IEEE Transactions on Audio, Speech, and Language Processing | 2007
Nikolaos Mitianoudis; Tania Stathaki
In this paper, we explore the problem of sound source separation and identification from a two-sensor instantaneous mixture. The estimation of the mixing and the sources is performed using Laplacian mixture models (LMM). The proposed algorithm fits the model using batch processing of the observed data and performs separation using either a hard or a soft decision scheme. An extension of the algorithm to online source separation, where the samples are arriving in a real-time fashion, is also presented. The online version demonstrates several promising source separation possibilities in the case of nonstationary mixing.
IEEE Signal Processing Letters | 2005
Nikolaos Mitianoudis; Tania Stathaki
The authors explore the use of Laplacian mixture models (LMMs) to address the overcomplete blind source separation problem in the case that the source signals are very sparse. A two-sensor setup was used to separate an instantaneous mixture of sources. A hard and a soft decision scheme were introduced to perform separation. The algorithm exhibits good performance as far as separation quality and convergence speed are concerned.

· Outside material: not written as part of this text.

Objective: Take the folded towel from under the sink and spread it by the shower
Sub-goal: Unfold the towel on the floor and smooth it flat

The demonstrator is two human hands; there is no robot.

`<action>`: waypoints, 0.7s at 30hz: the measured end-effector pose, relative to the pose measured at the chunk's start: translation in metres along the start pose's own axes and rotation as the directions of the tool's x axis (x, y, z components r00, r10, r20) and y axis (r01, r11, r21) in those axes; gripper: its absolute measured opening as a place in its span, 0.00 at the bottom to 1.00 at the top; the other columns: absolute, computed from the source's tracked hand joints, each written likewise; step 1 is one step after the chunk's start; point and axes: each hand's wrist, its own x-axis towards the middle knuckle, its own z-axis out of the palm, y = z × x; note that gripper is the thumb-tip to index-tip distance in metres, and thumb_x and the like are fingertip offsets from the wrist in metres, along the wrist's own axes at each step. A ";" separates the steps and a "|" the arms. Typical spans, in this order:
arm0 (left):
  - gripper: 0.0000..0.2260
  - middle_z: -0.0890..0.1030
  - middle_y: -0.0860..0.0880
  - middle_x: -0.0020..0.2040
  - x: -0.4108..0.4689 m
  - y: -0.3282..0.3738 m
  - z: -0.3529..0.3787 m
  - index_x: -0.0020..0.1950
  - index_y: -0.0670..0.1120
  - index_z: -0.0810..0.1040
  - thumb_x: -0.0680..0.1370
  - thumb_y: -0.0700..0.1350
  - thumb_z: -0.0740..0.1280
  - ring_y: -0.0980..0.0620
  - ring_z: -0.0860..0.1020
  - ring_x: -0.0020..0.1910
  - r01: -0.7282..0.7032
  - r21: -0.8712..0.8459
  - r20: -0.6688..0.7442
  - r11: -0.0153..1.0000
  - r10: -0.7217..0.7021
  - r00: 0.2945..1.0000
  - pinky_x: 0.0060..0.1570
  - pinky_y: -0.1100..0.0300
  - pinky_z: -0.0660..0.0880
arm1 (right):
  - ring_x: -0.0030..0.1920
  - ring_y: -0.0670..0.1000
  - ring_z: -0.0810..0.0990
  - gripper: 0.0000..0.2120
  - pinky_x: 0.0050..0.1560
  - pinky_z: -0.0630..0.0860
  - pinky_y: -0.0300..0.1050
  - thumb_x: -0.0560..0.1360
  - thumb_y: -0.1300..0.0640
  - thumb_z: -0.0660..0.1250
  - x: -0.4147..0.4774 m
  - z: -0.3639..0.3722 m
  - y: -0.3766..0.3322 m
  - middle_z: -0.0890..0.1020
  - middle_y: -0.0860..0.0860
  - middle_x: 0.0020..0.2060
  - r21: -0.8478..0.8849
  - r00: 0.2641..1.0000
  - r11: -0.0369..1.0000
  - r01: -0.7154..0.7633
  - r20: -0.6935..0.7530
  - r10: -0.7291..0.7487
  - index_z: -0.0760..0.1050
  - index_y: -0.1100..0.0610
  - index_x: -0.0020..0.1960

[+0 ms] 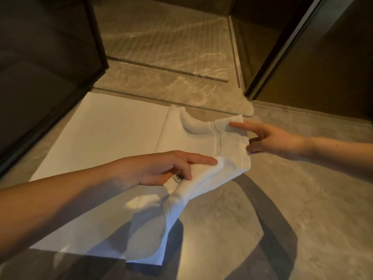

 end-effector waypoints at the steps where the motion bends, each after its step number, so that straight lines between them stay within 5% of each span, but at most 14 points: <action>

Optical Engineering | 2002
Min Cheol Hong; Tania Stathaki; Aggelos K. Katsaggelos
We develop a regularized mixed-norm image restoration algorithm to deal with various types of noise. A mixed-norm functional is introduced, which combines the least mean square (LMS) and the least mean fourth (LMF) functionals, as well as a smoothing functional. Two regularization parameters are introduced: one to determine the relative importance of the LMS and LMF functionals, which is a function of the kurtosis, and another to determine the relative importance of the smoothing functional. The two parameters are chosen in such a way that the proposed functional is convex, so that a unique minimizer exists. An iterative algorithm is utilized for obtaining the solution, and its convergence is analyzed. The novelty of the proposed algorithm is that no knowledge of the noise distribution is required, and the relative contributions of the LMS, the LMF, and the smoothing functionals are adjusted based on the partially restored image. Experimental results demonstrate the effectiveness of the proposed algorithm.